◆ HOW TO COMPLETE THIS TASK
For the word "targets", state how many lines below contain it. Give no other text.
STORED DATA START
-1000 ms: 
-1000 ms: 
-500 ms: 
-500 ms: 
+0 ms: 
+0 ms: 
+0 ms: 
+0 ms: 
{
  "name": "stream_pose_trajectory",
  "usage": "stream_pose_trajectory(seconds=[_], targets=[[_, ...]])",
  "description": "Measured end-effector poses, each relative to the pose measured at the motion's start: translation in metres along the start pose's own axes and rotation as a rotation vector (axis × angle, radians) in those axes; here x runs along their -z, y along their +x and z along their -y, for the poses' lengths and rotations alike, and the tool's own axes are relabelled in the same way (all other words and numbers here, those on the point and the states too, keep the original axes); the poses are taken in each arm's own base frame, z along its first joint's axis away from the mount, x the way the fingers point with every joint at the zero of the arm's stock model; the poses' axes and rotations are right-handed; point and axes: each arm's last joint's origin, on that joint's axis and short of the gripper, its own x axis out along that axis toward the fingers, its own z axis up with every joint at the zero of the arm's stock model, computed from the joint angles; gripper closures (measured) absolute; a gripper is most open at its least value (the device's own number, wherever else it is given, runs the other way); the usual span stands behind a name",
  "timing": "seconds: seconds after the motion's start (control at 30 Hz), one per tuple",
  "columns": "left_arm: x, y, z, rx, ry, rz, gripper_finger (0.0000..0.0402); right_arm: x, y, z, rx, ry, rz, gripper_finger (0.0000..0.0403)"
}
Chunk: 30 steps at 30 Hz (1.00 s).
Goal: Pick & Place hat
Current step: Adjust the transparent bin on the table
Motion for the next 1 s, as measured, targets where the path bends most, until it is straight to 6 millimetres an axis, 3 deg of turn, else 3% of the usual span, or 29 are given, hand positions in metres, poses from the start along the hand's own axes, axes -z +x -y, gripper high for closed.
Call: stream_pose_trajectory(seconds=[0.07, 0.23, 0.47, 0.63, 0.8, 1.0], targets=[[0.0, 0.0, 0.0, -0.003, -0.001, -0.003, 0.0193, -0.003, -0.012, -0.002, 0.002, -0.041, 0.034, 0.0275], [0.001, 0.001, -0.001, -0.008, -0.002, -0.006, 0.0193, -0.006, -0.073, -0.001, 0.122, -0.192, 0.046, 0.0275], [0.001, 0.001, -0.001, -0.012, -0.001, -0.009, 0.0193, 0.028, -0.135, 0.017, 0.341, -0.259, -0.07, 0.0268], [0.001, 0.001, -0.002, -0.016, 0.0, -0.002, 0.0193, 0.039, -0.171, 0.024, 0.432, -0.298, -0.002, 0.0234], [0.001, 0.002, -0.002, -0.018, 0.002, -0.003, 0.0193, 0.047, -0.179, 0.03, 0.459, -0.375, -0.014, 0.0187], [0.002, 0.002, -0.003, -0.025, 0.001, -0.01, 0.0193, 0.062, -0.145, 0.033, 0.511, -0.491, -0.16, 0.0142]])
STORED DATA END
◆ ANSWER
3